Durant le week-end du 23 et 24 avril 2005, le roi Gyanendra avait déjà laissé entendre, en personne, que le gouvernement de New Delhi allait rapidement infléchir sa position. À l’issue de sa rencontre qualifiée de « franche et cordiale » avec Manmohan Singh –première du genre depuis le renversement du gouvernement élu, elle a duré près de quarante-cinq minutes–, le souverain avait en effet annoncé que la livraison de fournitures militaires indiennes allait se poursuivre. « Nous sommes tombés d’accord sur certaines choses et avons reçu l’assurance que les livraisons militaires continueraient », avait-il déclaré. Le monarque avait même sous-entendu que le changement d’attitude du grand voisin indien n’était en rien imputable à un engagement quelconque de Katmandou de rétablir l’état de droit. Comme on lui demandait quand il lèverait l’état d’urgence, Gyanendra a en effet rétorqué : « nous avons déjà demandé des élections municipales, la question de l’état d’urgence viendra en son temps ». Selon lui, la situation sur le terrain est en train d’évoluer progressivement à l’avantage des forces gouvernementales et l’organisation, d’ici un an, d’un scrutin local doit être considérée comme un premier pas dans la restauration de la démocratie au Népal.

Éviter une extension du conflit

Ce revirement de New Delhi est loin d’être anodin.

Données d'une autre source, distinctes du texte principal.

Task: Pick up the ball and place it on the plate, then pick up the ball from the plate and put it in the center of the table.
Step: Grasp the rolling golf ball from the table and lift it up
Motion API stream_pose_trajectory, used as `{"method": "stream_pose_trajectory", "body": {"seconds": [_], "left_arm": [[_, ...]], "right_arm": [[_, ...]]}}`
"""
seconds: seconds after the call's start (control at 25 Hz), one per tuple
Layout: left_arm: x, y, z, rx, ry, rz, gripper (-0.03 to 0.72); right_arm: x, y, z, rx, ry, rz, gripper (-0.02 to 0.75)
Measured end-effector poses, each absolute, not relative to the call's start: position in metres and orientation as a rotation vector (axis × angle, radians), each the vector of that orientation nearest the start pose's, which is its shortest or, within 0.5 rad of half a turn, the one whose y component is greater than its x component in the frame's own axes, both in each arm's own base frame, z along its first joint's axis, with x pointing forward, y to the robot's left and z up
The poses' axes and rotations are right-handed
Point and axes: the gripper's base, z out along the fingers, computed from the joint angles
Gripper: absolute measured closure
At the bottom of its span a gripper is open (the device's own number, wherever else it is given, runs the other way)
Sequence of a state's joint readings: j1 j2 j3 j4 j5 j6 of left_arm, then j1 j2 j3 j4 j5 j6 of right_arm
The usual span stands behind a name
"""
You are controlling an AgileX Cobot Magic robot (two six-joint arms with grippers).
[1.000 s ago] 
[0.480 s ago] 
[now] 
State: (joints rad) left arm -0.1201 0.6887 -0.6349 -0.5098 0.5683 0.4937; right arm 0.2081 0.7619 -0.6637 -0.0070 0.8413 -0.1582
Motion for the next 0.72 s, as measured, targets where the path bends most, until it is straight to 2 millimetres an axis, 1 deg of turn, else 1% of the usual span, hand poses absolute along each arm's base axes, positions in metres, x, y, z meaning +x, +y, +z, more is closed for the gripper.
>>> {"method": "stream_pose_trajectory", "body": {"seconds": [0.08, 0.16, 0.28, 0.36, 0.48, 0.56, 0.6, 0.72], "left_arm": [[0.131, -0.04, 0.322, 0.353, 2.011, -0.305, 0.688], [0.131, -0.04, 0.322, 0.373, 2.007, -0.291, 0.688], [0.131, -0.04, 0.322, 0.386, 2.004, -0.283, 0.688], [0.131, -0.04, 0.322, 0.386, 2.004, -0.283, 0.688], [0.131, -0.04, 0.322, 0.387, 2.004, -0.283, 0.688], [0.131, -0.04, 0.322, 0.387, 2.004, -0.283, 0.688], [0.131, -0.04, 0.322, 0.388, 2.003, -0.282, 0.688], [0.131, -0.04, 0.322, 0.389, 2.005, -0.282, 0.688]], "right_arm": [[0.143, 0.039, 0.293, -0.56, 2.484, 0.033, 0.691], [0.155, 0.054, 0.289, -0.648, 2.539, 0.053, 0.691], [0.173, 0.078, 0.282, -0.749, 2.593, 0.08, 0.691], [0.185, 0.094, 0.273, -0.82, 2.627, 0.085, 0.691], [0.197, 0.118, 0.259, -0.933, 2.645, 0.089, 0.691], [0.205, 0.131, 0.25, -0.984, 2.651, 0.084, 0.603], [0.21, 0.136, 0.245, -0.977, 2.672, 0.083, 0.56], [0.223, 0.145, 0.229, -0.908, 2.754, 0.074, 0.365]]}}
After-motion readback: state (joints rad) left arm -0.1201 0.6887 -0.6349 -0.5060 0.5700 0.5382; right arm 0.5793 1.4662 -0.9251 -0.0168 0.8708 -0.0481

Premier soutien militaire du petit royaume himalayen avec qui elle partage plus de 1 700 kilomètres de frontière terrestre –Katmandou a reçu quelque 68 millions de dollars d’aide ces cinq dernières années– l’Inde craint en effet une expansion de la guérilla maoïste sur son territoire. Et si elle a été la première à réagir pour condamner le coup de force du roi Gyanendra et imposer des sanctions à son régime dans l’espoir de le voir rétablir l’état de droit, elle pouvait difficilement maintenir cette position face à la recrudescence des violences au Népal. Et cela d’autant plus que son voisin et rival pakistanais s’est empressé de proposer au nouvel homme fort de Katmandou de lui fournir des armes et que la Chine, où le monarque népalais s’est arrêté de retour d’Indonésie, pourrait bien faire de même.

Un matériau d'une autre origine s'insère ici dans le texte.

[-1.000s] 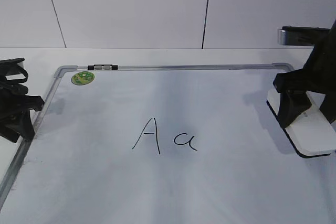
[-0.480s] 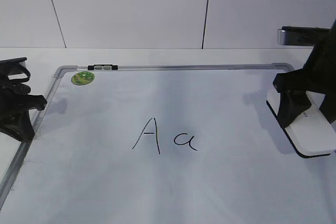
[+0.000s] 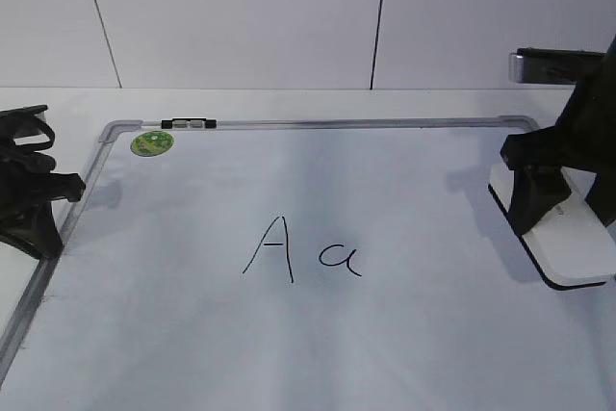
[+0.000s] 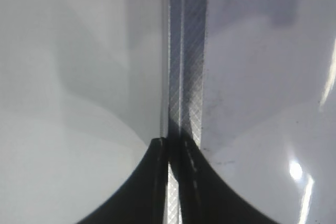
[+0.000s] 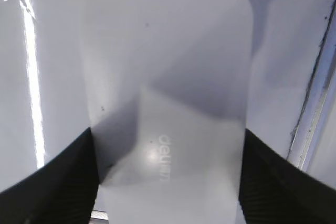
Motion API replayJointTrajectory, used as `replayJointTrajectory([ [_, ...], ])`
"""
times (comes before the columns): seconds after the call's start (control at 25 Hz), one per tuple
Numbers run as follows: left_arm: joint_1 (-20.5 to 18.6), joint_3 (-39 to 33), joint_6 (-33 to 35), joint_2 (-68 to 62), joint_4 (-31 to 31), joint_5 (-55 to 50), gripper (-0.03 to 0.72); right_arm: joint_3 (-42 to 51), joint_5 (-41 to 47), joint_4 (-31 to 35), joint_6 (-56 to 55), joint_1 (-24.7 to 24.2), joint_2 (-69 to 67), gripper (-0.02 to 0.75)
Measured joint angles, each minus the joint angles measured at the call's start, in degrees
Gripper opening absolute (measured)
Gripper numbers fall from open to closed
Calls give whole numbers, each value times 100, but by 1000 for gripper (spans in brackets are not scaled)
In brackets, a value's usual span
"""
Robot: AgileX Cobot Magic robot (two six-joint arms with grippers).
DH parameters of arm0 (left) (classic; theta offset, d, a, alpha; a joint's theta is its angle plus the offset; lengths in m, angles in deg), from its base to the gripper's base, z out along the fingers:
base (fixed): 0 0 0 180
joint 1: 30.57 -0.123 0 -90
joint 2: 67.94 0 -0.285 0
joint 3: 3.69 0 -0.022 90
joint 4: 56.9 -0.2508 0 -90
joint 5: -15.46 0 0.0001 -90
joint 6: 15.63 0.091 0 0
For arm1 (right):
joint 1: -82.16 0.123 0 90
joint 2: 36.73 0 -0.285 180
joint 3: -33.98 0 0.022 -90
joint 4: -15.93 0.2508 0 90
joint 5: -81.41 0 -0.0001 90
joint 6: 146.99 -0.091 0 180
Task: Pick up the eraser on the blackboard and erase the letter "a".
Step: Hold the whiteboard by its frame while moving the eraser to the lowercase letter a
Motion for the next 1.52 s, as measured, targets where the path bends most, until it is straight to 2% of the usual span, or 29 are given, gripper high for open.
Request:
replayJointTrajectory([
  [0.6, 0, 1, 0, 0, 0, -9, 17, 0, -44, 185, 84, 61, -7, 543],
  [0.92, 0, 1, 0, 0, 0, -9, 17, -151, -128, 189, 110, 536, -519, 543],
  [1.52, 0, 1, 0, 0, 0, -9, 17, -1478, -30, -31, 84, 1395, -1584, 543],
])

Dans ce contexte, New Delhi, dont les relations avec Islamabad et Pékin ont connu ces dernières semaines une brusque embellie, ne pouvait qu’assouplir sa position à l’égard du régime népalais. Mais cette nouvelle attitude ne signifie toutefois pas que le gouvernement de Manmohan Singh abandonnera ces pressions pour un retour de la démocratie chez son petit voisin himalayen. Lors de sa rencontre avec le roi Gyanendra, le Premier ministre a en effet une nouvelle fois insisté sur l’importance qu’il y avait à prendre des mesures rapides en vue d’une restauration de l’état de droit.

Ce revirement des autorités indiennes n’a pas surpris l’ancien général indien Ashok Mehta, également expert des relations entre les deux pays. « Cela devait arriver tôt ou tard », a-t-il en effet affirmé soulignant que New Delhi, qui s’est engagé à moderniser l’armée royale népalaise, pouvait difficilement maintenir un embargo sur les fournitures militaires à son voisin. Il a cependant émis des doutes quant au fait que le Premier ministre Manmohan Singh ait accepté de reprendre les livraisons d’armes sans contrepartie concrète du roi Gyanendra. « Si c’est le cas alors on peut considérer qu’il s’agit d’un échec pour notre diplomatie. Un échec d’autant plus cinglant qu’il concerne le Parti du Congrès qui a traditionnellement défendu une position de fermeté à l’égard de la monarchie népalaise », a-t-il ajouté. Le dimanche, plusieurs partis d’opposition de gauche, dont le Parti communiste indien –allié clé du Parti du Congrès– ont violemment condamné la décision du gouvernement de reprendre sa coopération militaire avec Katmandou la jugeant « mauvaise et injustifiée ».